#### INSTRUCTIONS TO FOLLOW:
Would you set down the whole listing again exactly as it appears?
==============================
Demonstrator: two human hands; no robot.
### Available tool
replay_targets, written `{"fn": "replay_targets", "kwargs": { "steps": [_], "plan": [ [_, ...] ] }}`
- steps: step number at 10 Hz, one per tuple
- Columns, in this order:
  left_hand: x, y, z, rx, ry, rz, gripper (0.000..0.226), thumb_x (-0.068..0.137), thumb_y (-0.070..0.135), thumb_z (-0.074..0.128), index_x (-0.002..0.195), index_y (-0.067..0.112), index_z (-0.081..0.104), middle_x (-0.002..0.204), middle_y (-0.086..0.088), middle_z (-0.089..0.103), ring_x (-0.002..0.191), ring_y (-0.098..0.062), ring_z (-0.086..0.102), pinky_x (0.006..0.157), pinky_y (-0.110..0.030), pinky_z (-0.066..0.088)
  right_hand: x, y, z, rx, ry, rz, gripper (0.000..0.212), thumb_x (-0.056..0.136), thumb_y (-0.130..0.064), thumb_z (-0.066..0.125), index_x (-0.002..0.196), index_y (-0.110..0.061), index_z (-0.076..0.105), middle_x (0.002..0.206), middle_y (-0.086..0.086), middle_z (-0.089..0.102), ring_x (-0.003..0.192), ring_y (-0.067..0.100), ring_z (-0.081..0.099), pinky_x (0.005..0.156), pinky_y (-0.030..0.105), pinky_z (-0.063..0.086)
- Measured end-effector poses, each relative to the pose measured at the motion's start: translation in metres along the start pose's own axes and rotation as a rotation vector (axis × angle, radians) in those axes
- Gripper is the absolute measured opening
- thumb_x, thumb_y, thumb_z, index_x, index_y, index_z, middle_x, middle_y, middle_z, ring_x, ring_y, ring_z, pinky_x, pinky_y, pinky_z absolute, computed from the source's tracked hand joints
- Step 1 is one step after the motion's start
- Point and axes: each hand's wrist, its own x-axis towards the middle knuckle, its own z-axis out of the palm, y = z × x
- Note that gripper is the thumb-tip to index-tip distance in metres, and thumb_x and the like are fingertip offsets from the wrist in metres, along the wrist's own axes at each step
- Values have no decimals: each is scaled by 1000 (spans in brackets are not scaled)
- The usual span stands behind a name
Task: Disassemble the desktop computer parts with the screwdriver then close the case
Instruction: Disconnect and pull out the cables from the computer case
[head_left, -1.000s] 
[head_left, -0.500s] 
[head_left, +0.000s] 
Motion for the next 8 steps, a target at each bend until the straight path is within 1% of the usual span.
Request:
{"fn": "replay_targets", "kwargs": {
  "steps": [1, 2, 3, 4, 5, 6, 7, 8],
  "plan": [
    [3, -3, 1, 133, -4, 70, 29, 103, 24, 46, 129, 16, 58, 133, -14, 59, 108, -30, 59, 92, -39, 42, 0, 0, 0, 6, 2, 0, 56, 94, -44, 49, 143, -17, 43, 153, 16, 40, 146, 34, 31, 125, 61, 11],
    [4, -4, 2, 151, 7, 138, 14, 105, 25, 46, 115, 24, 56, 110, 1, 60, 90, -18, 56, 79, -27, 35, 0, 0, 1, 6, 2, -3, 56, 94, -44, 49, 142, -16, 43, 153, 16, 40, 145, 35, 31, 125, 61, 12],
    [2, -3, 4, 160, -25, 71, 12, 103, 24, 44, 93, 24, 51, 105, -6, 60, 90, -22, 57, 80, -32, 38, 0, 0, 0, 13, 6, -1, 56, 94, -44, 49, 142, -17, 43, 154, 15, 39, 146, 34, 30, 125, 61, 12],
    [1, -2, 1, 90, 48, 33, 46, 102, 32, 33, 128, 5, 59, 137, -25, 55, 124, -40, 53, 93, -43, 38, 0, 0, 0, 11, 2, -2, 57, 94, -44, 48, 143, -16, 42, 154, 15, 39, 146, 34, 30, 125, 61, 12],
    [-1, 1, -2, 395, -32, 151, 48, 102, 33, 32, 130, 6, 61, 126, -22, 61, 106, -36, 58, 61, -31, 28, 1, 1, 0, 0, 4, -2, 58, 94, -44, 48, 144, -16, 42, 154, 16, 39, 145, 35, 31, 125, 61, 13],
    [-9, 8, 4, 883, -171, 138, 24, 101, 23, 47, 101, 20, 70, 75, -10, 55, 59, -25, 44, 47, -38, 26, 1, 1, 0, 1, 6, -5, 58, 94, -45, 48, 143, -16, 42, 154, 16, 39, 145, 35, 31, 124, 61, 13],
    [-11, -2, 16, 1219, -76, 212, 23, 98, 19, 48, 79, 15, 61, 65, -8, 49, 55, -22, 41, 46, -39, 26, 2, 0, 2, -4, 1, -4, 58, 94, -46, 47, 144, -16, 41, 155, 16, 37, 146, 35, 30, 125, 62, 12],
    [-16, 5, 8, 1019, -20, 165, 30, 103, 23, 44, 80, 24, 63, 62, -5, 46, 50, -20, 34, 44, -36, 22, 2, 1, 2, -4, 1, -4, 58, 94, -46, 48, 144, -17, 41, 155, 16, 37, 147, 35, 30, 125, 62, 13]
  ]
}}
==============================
#### ANSWER SPACE:
Demonstrator: two human hands; no robot.
### Available tool
replay_targets, written `{"fn": "replay_targets", "kwargs": { "steps": [_], "plan": [ [_, ...] ] }}`
- steps: step number at 10 Hz, one per tuple
- Columns, in this order:
  left_hand: x, y, z, rx, ry, rz, gripper (0.000..0.226), thumb_x (-0.068..0.137), thumb_y (-0.070..0.135), thumb_z (-0.074..0.128), index_x (-0.002..0.195), index_y (-0.067..0.112), index_z (-0.081..0.104), middle_x (-0.002..0.204), middle_y (-0.086..0.088), middle_z (-0.089..0.103), ring_x (-0.002..0.191), ring_y (-0.098..0.062), ring_z (-0.086..0.102), pinky_x (0.006..0.157), pinky_y (-0.110..0.030), pinky_z (-0.066..0.088)
  right_hand: x, y, z, rx, ry, rz, gripper (0.000..0.212), thumb_x (-0.056..0.136), thumb_y (-0.130..0.064), thumb_z (-0.066..0.125), index_x (-0.002..0.196), index_y (-0.110..0.061), index_z (-0.076..0.105), middle_x (0.002..0.206), middle_y (-0.086..0.086), middle_z (-0.089..0.102), ring_x (-0.003..0.192), ring_y (-0.067..0.100), ring_z (-0.081..0.099), pinky_x (0.005..0.156), pinky_y (-0.030..0.105), pinky_z (-0.063..0.086)
- Measured end-effector poses, each relative to the pose measured at the motion's start: translation in metres along the start pose's own axes and rotation as a rotation vector (axis × angle, radians) in those axes
- Gripper is the absolute measured opening
- thumb_x, thumb_y, thumb_z, index_x, index_y, index_z, middle_x, middle_y, middle_z, ring_x, ring_y, ring_z, pinky_x, pinky_y, pinky_z absolute, computed from the source's tracked hand joints
- Step 1 is one step after the motion's start
- Point and axes: each hand's wrist, its own x-axis towards the middle knuckle, its own z-axis out of the palm, y = z × x
- Note that gripper is the thumb-tip to index-tip distance in metres, and thumb_x and the like are fingertip offsets from the wrist in metres, along the wrist's own axes at each step
- Values have no decimals: each is scaled by 1000 (spans in brackets are not scaled)
- The usual span stands behind a name
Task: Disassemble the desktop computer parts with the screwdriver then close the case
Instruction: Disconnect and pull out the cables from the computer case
[head_left, -1.000s] 
[head_left, -0.500s] 
[head_left, +0.000s] 
Motion for the next 8 steps, a target at each bend until the straight path is within 1% of the usual span.
Request:
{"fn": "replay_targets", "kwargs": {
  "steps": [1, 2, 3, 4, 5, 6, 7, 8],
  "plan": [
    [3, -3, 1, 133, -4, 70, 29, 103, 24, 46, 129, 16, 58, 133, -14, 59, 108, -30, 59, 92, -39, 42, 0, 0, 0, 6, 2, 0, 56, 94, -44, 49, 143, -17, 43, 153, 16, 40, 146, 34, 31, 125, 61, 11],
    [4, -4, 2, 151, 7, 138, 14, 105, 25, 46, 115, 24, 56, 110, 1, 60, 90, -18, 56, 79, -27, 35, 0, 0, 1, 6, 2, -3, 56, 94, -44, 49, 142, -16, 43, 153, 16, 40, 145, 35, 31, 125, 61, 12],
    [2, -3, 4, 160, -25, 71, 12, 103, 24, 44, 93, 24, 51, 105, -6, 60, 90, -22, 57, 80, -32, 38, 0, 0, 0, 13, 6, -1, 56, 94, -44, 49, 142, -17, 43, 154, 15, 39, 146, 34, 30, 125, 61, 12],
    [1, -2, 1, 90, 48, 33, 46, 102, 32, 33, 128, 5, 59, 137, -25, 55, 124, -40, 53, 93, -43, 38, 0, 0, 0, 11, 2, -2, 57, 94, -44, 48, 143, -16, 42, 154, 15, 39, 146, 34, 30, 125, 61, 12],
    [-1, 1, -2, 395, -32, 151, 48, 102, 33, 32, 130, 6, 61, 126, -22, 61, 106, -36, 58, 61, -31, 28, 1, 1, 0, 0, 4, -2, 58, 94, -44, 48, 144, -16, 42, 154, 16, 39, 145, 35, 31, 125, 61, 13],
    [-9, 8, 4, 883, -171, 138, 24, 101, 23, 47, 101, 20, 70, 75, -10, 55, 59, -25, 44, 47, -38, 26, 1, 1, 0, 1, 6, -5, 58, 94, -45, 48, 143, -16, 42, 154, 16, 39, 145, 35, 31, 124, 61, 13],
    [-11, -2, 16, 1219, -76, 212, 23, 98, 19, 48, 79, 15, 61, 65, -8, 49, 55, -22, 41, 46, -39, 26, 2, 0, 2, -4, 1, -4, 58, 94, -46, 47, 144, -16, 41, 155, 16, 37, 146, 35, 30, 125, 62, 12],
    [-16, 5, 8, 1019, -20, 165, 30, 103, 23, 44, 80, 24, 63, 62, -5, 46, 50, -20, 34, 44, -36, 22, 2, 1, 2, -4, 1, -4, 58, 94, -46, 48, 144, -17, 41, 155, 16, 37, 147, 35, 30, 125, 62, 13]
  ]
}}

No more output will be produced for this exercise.